An electronic health record prompt to identify patients due or overdue for vaccines was activated by the hospital in September.
Seattle Children's Research Institute
Seattle, Washington, United States
Percentage of vaccine-eligible hospitalized patients who receive routine childhood vaccines during hospitalization
The percentage of vaccine-eligible hospitalized patients who receive one or more needed routine childhood vaccines (non-influenza, non-COVID-19) during hospitalization will be calculated using patient electronic health record data. Vaccine eligibility at hospital admission will be determined based upon the patient's age and, if applicable, underlying medical conditions or treatment regimens, per American Academy of Pediatrics recommendations for routine childhood vaccination.
Time frame: Hospital admission to discharge (up to 7 months or the intervention end date, whichever comes first)
Number of clinicians who complete the PIVOT-IN vaccine communication curriculum
The number of clinicians who complete the 3 main activities in the PIVOT vaccine communication curriculum will be calculated: (a) view the introductory video; (b) participate in the initial training session; and (c) participate in the refresher training session based upon the study's curriculum activity tracking log.

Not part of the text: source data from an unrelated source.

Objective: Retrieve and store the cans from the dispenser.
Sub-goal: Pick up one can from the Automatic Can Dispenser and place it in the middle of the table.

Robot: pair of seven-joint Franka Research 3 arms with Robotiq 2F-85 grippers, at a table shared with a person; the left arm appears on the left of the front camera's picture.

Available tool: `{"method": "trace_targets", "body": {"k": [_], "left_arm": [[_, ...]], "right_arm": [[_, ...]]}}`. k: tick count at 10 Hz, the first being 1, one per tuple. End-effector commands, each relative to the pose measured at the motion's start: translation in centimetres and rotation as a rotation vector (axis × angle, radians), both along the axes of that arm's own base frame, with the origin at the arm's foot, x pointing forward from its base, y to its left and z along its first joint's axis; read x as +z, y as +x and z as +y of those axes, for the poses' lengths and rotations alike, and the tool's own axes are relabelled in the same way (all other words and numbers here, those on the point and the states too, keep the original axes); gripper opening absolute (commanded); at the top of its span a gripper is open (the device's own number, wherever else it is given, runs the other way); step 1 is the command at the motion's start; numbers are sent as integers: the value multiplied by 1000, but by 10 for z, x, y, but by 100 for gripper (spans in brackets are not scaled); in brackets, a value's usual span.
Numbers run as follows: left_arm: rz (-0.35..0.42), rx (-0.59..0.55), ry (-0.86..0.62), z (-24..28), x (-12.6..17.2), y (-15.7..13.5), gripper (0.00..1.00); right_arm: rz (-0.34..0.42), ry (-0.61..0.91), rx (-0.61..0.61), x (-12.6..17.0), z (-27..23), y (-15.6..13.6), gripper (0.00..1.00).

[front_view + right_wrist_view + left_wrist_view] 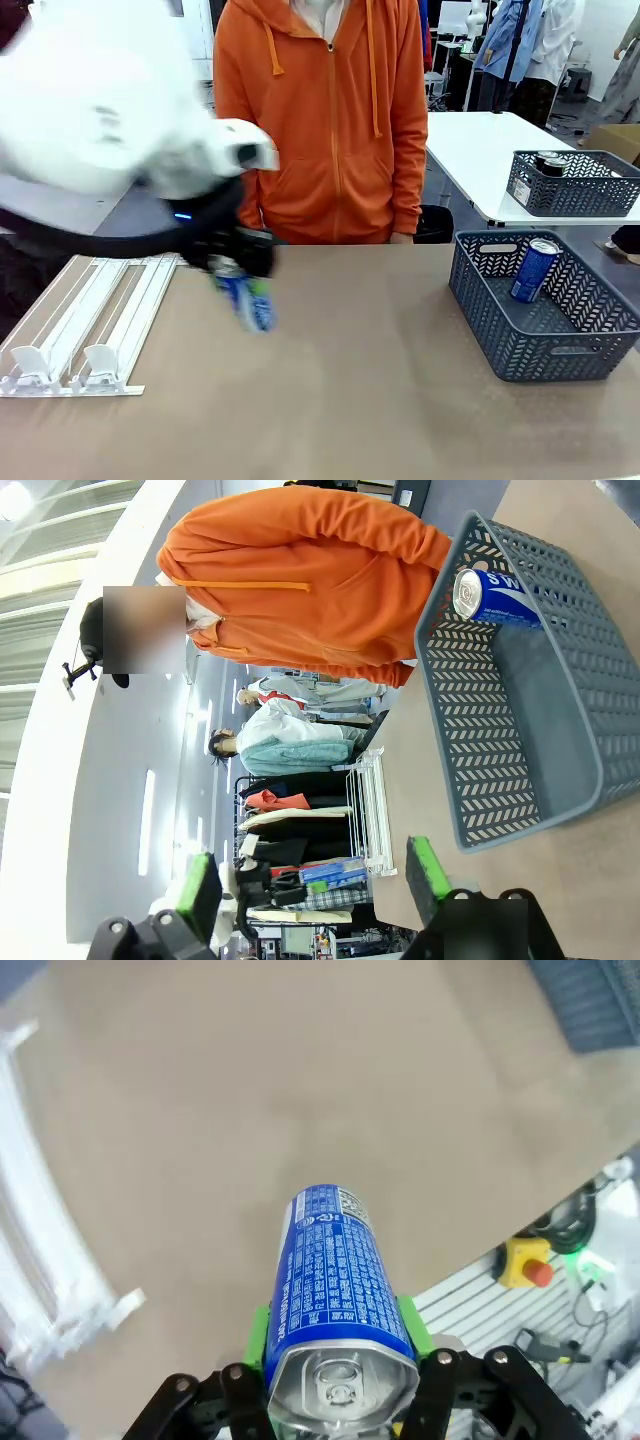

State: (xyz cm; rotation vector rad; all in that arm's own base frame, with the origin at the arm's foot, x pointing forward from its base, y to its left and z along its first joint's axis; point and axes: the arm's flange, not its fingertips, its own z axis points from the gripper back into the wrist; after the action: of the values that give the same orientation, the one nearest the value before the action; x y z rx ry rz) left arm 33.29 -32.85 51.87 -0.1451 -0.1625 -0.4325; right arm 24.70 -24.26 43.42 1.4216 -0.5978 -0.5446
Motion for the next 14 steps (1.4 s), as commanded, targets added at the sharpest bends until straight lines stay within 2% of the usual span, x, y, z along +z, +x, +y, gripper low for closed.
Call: {"method": "trace_targets", "body": {"k": [1, 2, 4, 5, 8, 9, 10, 14], "left_arm": [[52, -116, 78, -46, -17, 47, 0], [84, -138, 70, -66, -35, 53, 0], [91, -119, 41, -82, -62, 64, 0], [128, -144, 46, -88, -73, 65, 0], [151, -213, 146, -100, -101, 65, 0], [148, -218, 177, -101, -106, 62, 0], [112, -211, 206, -103, -107, 61, 0], [103, -233, 234, -102, -112, 61, 0]], "right_arm": [[-16, 2, 0, 3, -2, 1, 100], [-16, 2, 0, 3, -2, 1, 100], [-16, 2, 0, 3, -2, 1, 100], [-16, 2, 0, 3, -2, 1, 100], [-16, 2, 0, 3, -2, 1, 100], [-16, 2, 0, 3, -2, 1, 100], [-16, 2, 0, 3, -2, 1, 100], [-16, 2, 0, 3, -2, 1, 100]]}}
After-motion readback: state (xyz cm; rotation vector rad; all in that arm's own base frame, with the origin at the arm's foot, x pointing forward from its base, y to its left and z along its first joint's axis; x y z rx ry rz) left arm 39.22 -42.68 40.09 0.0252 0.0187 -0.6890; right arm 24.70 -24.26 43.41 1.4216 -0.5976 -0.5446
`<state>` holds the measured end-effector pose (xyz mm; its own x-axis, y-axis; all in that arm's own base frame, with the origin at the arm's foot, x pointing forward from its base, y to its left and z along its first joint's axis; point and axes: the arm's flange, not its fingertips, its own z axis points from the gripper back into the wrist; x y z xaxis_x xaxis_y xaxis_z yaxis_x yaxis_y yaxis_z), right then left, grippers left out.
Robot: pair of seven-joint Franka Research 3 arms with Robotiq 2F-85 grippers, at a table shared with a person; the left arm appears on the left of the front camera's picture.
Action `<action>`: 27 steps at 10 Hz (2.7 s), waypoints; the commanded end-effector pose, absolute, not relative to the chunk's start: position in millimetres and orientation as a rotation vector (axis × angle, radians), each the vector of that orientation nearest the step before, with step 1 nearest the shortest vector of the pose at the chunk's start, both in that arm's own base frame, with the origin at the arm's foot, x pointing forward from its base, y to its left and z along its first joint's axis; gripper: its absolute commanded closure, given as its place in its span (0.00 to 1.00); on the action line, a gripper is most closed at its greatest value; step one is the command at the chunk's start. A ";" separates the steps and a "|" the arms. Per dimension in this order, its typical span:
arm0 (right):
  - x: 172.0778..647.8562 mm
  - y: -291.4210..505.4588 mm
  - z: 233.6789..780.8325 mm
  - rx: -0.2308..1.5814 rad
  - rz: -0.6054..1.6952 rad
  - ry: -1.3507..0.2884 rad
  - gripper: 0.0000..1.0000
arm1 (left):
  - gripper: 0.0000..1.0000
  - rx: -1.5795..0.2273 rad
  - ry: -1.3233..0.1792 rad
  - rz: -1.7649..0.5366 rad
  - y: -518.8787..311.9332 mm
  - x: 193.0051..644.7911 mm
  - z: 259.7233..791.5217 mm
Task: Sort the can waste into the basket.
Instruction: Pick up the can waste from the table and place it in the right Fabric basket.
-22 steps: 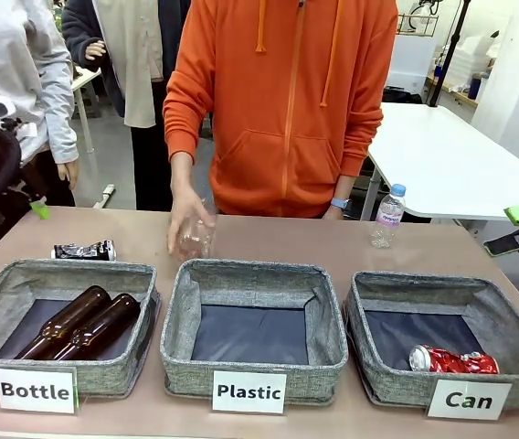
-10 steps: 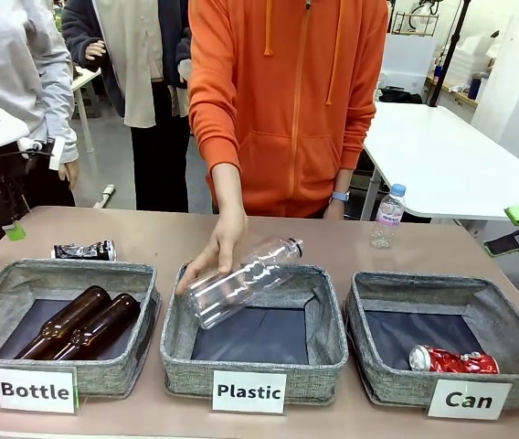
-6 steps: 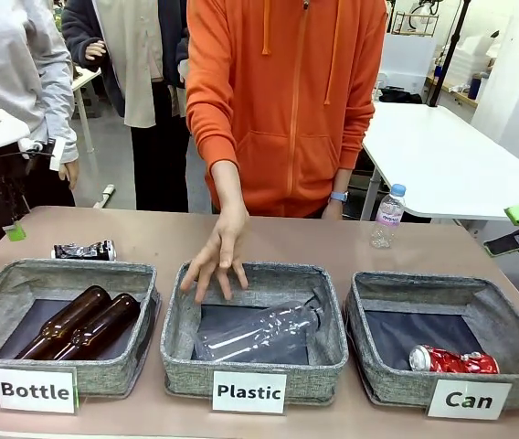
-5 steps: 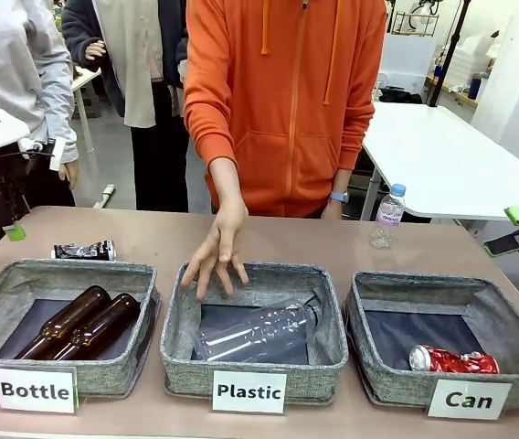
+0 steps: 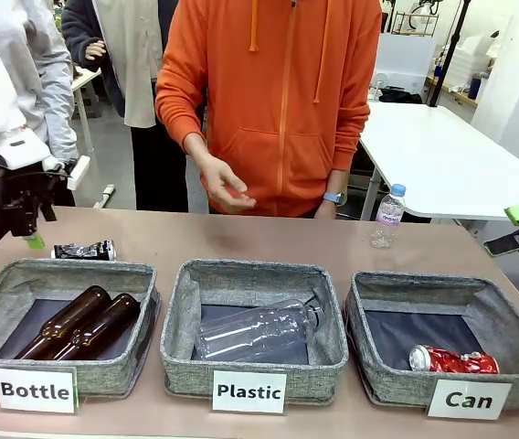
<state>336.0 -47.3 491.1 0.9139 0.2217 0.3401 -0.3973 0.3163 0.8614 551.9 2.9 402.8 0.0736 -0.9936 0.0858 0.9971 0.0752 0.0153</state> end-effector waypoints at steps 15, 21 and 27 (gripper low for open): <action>334.7 -51.0 490.9 1.177 0.434 -0.170 0.00 | 0.00 -0.159 0.038 -1.522 -8.3 616.0 326.8; 334.7 -51.0 490.9 1.177 0.434 -0.170 0.00 | 0.00 -0.144 0.079 -1.534 -11.5 614.1 307.8; 334.7 -51.0 490.9 1.177 0.434 -0.170 0.00 | 0.00 -0.094 0.053 -1.514 -14.5 611.8 298.4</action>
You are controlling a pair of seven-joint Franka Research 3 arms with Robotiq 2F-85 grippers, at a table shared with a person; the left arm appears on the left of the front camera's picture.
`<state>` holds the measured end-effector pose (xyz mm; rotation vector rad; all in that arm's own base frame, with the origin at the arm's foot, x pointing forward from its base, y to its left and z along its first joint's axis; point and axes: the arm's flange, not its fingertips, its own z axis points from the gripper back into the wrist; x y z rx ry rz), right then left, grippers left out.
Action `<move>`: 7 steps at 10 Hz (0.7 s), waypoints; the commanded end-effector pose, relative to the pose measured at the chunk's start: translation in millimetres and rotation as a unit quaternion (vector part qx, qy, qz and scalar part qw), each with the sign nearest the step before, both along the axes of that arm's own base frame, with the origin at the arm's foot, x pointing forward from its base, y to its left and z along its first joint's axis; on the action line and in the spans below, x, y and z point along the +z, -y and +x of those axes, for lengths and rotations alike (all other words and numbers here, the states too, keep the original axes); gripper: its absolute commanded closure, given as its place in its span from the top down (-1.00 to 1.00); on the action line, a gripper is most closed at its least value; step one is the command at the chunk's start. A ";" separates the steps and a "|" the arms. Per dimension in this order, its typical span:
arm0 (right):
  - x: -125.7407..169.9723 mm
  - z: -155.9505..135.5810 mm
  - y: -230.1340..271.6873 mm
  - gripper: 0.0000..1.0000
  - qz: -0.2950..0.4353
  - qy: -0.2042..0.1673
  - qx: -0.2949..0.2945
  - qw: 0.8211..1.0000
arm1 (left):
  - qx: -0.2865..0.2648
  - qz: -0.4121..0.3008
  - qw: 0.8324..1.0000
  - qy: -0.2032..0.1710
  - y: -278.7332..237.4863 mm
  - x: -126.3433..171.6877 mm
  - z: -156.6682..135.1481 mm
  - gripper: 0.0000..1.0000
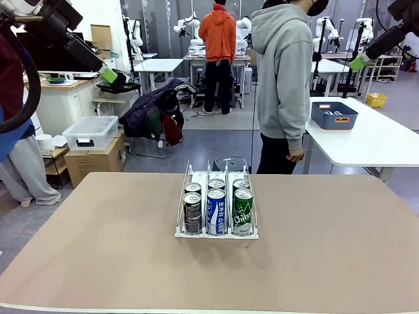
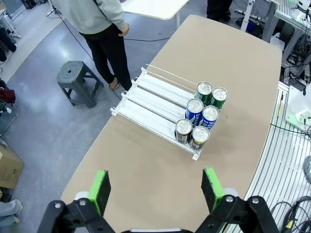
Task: Fill the beverage cans into the dispenser.
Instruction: Pick up the Sprite handed by the human.
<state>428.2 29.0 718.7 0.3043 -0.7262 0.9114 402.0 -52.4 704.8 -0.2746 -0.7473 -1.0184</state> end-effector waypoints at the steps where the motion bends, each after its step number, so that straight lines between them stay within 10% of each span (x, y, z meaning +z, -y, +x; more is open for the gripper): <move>1: 1.9 -1.0 1.9 1.00 0.001 0.005 -0.005 1.000 | 0.006 0.000 1.000 0.000 -3.4 -0.6 1.6 1.00; 7: 1.9 -1.0 1.9 1.00 0.001 0.005 -0.005 1.000 | 0.006 0.000 1.000 0.000 -3.4 -0.6 1.6 1.00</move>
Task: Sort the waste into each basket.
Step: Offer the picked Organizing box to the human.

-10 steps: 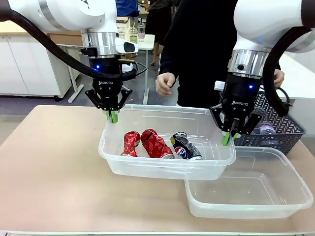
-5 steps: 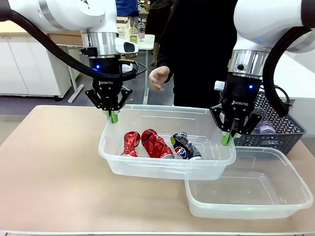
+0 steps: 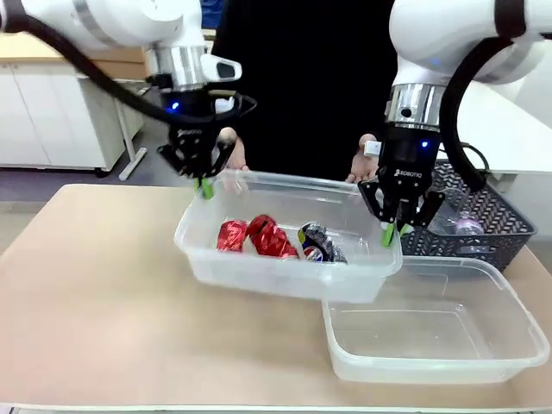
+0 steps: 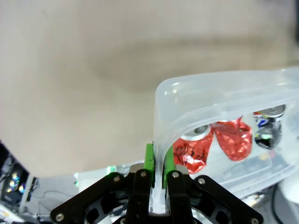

Time frame: Up to 8 months after the intervention start date
Change in clinicians' perceived self-efficacy in discussing vaccines
To assess the change in clinicians' perceived self-efficacy in discussing vaccines with hospitalized patients and families, a survey of all participating clinicians will be administered at baseline and at study completion. The survey will ask about the clinician's perceived impact on parental decision-making about vaccine administration during hospitalization. Self-efficacy will be assessed with a 2-part question scored on a 4-point Likert Scale (Strongly Disagree, Somewhat Disagree, Somewhat Agree, Strongly Agree). Changes in perceived self-efficacy over time will be assessed by comparing the percentage of clinicians who answered "Strongly Agree" or "Somewhat Agree" to the statement "I am influential in caregivers' decisions about whether or not to get vaccines for their hospitalized child" at baseline and post-intervention.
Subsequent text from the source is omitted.